● What needs to be done: Look through the material below. Return exactly the lines from the one with "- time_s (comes" through the one with "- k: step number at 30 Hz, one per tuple", both included.

● Dataset content:
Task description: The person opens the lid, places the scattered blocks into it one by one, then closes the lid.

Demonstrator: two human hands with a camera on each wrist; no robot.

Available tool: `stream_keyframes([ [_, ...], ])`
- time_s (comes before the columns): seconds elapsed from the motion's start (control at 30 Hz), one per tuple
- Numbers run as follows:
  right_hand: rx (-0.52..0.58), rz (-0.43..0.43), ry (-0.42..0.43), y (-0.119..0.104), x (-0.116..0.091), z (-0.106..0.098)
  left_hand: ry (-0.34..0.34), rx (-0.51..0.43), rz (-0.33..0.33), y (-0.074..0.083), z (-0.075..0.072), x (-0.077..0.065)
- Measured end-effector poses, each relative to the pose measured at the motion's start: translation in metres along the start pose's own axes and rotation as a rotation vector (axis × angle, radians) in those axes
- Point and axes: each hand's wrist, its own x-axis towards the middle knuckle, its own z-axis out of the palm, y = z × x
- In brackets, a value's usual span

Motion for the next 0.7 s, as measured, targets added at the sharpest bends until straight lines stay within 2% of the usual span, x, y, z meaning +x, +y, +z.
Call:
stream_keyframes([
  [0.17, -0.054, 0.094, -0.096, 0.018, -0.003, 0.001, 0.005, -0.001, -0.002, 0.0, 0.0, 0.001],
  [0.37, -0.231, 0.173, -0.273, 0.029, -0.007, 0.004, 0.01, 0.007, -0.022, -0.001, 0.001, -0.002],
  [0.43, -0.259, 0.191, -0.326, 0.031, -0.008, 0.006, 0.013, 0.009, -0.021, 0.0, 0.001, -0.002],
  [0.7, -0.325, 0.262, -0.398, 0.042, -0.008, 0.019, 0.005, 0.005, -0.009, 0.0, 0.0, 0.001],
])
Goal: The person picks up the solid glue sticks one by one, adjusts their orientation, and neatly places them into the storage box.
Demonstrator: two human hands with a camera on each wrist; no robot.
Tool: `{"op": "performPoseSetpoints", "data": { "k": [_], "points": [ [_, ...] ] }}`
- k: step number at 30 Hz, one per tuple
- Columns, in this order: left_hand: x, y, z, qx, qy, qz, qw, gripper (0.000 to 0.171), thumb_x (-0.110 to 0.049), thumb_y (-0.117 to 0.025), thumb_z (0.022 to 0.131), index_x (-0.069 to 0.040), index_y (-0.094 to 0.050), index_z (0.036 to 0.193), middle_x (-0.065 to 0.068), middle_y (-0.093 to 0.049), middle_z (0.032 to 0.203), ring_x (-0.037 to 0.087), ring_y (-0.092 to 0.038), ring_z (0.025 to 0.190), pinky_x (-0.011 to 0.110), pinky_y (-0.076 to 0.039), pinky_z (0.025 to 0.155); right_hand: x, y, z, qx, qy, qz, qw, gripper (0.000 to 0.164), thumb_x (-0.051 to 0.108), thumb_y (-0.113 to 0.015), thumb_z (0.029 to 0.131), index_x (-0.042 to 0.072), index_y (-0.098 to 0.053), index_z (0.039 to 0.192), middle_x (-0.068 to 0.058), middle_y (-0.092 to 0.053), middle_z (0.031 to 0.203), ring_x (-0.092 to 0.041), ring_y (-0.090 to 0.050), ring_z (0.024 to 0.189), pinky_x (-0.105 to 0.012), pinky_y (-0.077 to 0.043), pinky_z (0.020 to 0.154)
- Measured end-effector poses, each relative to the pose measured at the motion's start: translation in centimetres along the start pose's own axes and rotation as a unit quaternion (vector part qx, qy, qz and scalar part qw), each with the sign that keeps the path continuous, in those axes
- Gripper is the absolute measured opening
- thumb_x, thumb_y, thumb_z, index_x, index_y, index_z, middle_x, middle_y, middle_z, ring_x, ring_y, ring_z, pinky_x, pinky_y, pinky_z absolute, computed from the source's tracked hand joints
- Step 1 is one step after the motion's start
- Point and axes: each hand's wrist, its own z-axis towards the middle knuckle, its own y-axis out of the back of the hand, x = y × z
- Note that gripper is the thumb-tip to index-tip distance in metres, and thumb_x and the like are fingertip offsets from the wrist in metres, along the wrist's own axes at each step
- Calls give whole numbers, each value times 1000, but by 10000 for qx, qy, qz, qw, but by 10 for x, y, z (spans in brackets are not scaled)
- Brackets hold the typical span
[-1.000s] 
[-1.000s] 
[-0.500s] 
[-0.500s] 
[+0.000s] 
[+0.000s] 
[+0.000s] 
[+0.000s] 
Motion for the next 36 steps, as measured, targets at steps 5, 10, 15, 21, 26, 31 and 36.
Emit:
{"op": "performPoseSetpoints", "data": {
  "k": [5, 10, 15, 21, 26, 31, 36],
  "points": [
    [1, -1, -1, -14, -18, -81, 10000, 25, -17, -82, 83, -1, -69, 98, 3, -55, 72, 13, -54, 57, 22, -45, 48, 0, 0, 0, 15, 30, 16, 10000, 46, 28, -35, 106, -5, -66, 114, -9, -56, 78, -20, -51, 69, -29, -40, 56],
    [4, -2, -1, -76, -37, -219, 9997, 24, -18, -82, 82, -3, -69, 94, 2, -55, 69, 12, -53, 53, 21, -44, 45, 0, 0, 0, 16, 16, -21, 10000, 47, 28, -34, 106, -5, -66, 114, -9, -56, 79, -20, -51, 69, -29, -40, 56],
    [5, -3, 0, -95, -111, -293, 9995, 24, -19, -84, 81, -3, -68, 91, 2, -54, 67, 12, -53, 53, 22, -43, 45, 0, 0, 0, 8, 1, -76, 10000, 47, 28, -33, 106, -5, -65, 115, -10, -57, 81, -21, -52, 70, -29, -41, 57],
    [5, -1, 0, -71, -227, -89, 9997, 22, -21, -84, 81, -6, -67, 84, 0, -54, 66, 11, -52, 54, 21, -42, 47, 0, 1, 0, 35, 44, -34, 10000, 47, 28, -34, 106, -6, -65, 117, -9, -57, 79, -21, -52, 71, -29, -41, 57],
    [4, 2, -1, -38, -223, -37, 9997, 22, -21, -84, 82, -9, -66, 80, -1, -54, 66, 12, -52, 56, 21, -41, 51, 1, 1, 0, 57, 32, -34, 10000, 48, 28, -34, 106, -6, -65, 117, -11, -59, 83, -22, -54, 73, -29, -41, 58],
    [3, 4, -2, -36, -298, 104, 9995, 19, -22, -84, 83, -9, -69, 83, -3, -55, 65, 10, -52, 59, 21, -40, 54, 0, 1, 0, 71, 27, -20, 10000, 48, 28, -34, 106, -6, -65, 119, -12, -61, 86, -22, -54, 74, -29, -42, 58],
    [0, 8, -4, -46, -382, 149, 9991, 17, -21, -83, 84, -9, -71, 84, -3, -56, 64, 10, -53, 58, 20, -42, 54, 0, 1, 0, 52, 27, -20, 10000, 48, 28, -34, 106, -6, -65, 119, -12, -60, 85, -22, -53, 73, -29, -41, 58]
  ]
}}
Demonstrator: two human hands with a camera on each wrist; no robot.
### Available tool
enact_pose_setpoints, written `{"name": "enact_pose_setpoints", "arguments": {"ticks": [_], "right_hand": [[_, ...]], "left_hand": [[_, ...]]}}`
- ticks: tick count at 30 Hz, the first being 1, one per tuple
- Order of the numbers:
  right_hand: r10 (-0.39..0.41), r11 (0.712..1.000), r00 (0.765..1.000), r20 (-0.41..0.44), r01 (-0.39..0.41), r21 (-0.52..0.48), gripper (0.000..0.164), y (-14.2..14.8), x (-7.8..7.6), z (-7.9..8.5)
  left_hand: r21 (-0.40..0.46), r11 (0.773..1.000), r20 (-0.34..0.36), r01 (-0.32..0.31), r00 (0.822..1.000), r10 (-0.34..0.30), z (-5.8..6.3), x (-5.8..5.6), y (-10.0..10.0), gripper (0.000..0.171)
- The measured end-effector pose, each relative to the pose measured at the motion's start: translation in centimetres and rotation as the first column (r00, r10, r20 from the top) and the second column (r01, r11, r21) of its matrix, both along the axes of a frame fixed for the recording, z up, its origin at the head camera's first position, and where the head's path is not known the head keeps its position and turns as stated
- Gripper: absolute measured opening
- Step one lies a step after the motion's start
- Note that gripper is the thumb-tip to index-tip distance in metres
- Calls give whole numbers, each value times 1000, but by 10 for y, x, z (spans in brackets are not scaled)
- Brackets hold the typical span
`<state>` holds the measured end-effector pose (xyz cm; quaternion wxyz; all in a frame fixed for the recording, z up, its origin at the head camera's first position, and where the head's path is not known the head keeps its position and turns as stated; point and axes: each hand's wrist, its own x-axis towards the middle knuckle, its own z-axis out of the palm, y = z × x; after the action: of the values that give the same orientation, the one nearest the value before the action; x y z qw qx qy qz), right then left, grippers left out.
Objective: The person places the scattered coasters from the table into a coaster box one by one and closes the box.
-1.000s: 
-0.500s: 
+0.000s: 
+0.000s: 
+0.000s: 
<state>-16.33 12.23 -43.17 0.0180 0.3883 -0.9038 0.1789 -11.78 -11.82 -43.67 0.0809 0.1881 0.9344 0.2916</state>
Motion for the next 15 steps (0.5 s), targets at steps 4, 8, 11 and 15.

● Written answer:
- time_s (comes before the columns): seconds elapsed from the motion's start (control at 30 Hz), one per tuple
- Numbers run as follows:
  right_hand: rx (-0.52..0.58), rz (-0.43..0.43), ry (-0.42..0.43), y (-0.119..0.104), x (-0.116..0.091), z (-0.106..0.098)
  left_hand: ry (-0.34..0.34), rx (-0.51..0.43), rz (-0.33..0.33), y (-0.074..0.083), z (-0.075..0.072), x (-0.077..0.065)
- Measured end-effector poses, each relative to the pose measured at the motion's start: translation in metres along the start pose's own axes and rotation as a rotation vector (axis × angle, radians) in those axes
- Point and axes: each hand's wrist, its own x-axis towards the middle knuckle, its own z-axis out of the palm, y = z × x
- In brackets, a value's usual span

Motion for the next 0.7 s, as measured, targets added at the sharpest bends until straight lines stay within 2% of the usual span, x, y, z meaning +x, +y, +z.
Call:
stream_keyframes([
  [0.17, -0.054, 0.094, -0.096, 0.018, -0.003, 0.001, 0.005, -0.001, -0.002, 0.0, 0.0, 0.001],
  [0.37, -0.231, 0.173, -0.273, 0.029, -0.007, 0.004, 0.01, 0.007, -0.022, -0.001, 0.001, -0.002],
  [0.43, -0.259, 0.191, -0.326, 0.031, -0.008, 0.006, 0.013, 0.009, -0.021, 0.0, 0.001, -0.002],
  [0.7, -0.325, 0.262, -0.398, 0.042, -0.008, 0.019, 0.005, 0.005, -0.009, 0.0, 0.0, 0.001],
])
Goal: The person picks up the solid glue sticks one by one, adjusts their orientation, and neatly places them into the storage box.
Demonstrator: two human hands with a camera on each wrist; no robot.
Tool: `{"op": "performPoseSetpoints", "data": { "k": [_], "points": [ [_, ...] ] }}`
- k: step number at 30 Hz, one per tuple

No more work remains for this exercise.